Schnitzer hat ihren Vorschlag im „Spiegel“ ebenso begründet wie Klingbeil den seinen. Es geht beiden um die Erwerbstätigkeit der Frauen. Schnitzer sieht die Witwenrente als Hindernis für die Aufnahme von Arbeit. Die Aussicht auf eine höhere Rente nach dem Tod des Gatten ist aus Sicht der Münchner Wirtschaftsprofessorin kein Anreiz, selbst mehr Rentenansprüche zu erwerben. Sie schlägt als Ersatz ein Rentensplitting vor, in dem die Gesamtrente hälftig auf beide Ehepartner verteilt wird.
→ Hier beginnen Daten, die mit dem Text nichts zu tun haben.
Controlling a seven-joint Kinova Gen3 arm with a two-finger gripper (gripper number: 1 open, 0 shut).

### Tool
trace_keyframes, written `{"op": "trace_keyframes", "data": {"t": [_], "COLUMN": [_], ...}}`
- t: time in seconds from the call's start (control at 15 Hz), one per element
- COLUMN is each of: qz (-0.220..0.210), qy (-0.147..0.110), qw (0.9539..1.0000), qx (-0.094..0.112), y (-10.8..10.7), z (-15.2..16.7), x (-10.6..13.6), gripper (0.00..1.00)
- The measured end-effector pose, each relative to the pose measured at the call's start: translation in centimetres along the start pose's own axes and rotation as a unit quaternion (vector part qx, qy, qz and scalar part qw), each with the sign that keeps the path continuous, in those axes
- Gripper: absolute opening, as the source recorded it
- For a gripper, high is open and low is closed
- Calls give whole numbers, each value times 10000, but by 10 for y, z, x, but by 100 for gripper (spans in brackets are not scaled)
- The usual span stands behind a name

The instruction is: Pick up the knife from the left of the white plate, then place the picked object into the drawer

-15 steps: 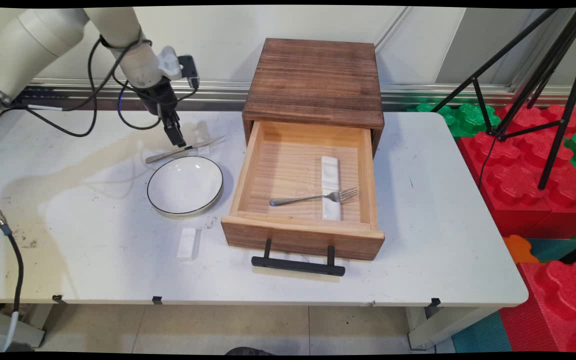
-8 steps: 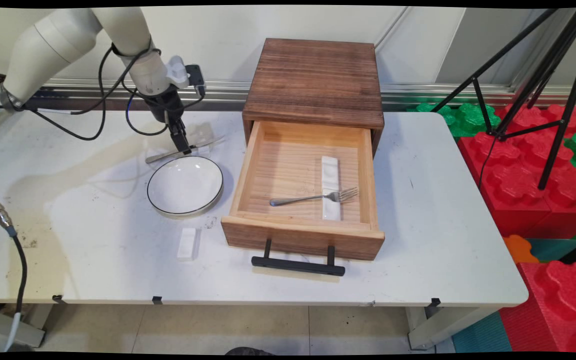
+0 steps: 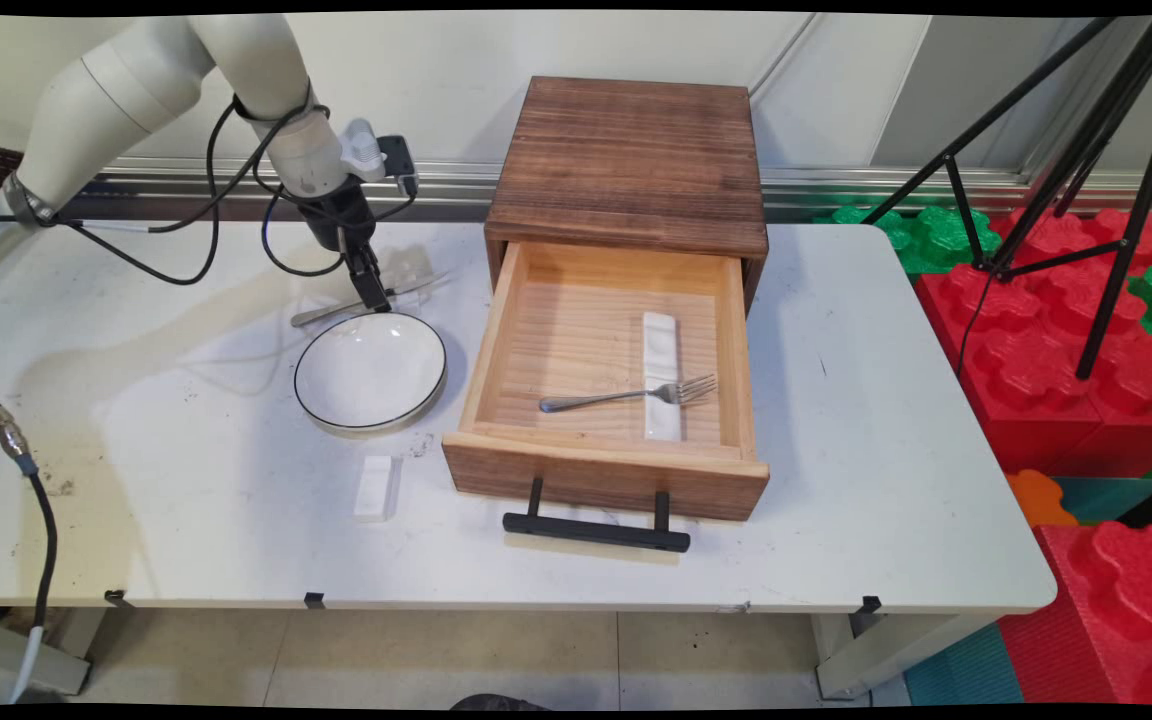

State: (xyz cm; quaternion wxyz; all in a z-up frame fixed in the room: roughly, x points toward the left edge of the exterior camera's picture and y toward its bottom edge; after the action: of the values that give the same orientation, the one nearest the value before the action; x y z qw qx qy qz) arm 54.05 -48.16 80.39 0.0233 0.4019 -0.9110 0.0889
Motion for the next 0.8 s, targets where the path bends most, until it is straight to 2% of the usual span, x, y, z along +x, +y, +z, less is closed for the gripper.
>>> {"op": "trace_keyframes", "data": {"t": [0.33,0.4,0.8], "qz": [-42,-47,-41], "qy": [16,17,31], "qw": [10000,10000,10000], "qx": [2,3,-41], "y": [-1,-1,0], "z": [1,1,1], "x": [-3,-3,-7], "gripper": [100,0,0]}}
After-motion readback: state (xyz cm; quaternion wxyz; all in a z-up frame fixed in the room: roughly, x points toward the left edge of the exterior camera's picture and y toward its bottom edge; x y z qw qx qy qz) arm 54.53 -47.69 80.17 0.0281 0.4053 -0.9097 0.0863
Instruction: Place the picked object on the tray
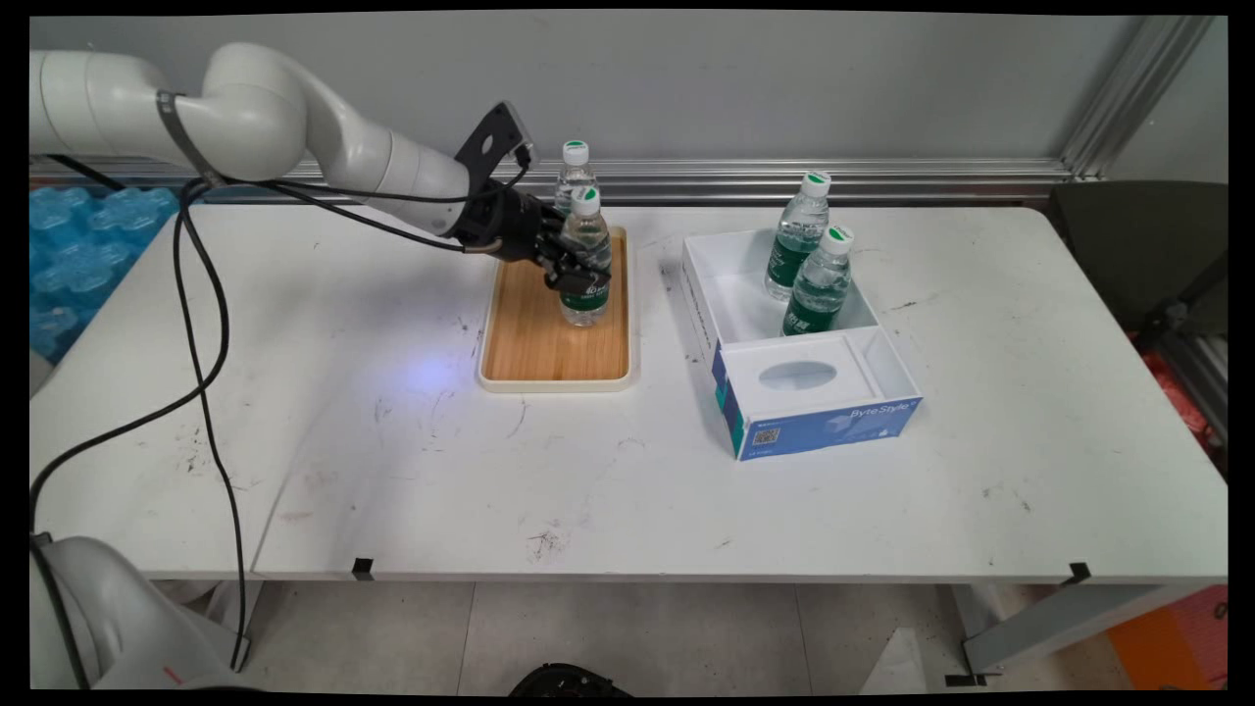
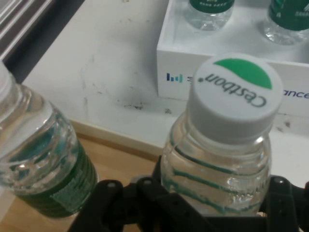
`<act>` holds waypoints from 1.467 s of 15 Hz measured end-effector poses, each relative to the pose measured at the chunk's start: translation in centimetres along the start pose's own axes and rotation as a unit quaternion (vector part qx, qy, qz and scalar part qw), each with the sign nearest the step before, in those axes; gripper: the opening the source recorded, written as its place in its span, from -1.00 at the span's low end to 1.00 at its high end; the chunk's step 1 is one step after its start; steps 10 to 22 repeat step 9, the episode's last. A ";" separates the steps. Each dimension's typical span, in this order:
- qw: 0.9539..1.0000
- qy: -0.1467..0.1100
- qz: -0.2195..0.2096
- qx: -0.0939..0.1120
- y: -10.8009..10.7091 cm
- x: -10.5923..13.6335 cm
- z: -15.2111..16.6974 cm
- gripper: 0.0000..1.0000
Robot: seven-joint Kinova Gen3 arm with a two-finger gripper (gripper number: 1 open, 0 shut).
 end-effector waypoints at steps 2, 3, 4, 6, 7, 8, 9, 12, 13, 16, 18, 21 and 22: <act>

Auslaufmodell Alleinverdiener-Ehe

Die Hinterbliebenenrente ist erkennbar zugeschnitten auf den Fall, der nun ein Auslaufmodell ist – die Ehe, in der die Männer alles oder das meiste verdienen, die Frauen aber nur wenig Rentenansprüche gesammelt haben. Sie bekommen nach dem Tod des Mannes bis zu 60 Prozent von dessen Rente zusätzlich auf ihre Rente. Letztlich verhindert das in vielen Fällen, dass alte Frauen in die Grundsicherung rutschen – die Rentenkasse tritt sozusagen für die Sozialbehörde ein.

Die kostenlose Mitversicherung von Ehepartnern in der gesetzlichen Krankenversicherung ist ebenfalls ein „Privileg“ aus alter Zeit. Sie ist nur möglich, wenn ein Ehepartner nicht arbeitet oder aber weniger als 585 Euro verdient. Auch darin sehen Ökonomen eine Bremse zur Übernahme einer versicherungspflichtigen Tätigkeit.

Gerade erst hat die Deutsche Akademie für Technikwissenschaften, ein hochkarätiger Thinktank, unter dessen Dach auch der von Bundeskanzler Olaf Scholz (SPD) berufene „Zukunftsrat“ firmiert, ein Ende der kostenlosen Mitversicherung gefordert.

„Aus Sicht der Arbeitsanreize, insbesondere mit Blick auf die Erwerbstätigkeit von Frauen, wäre anzuraten, die beitragsfreie Mitversicherung in der Ehe oder der Lebenspartnerschaft abzuschaffen“, heißt es in einer Studie, in der es um die Fachkräftesicherung in Deutschland geht. Mitautoren sind der frühere Wirtschaftsweise Christof M. Schmidt und die Ökonomin Ann-Kristin Achleitner von der TU München. Auch aus dem Institut der deutschen Wirtschaft in Köln wurde diese Forderung schon vorgetragen.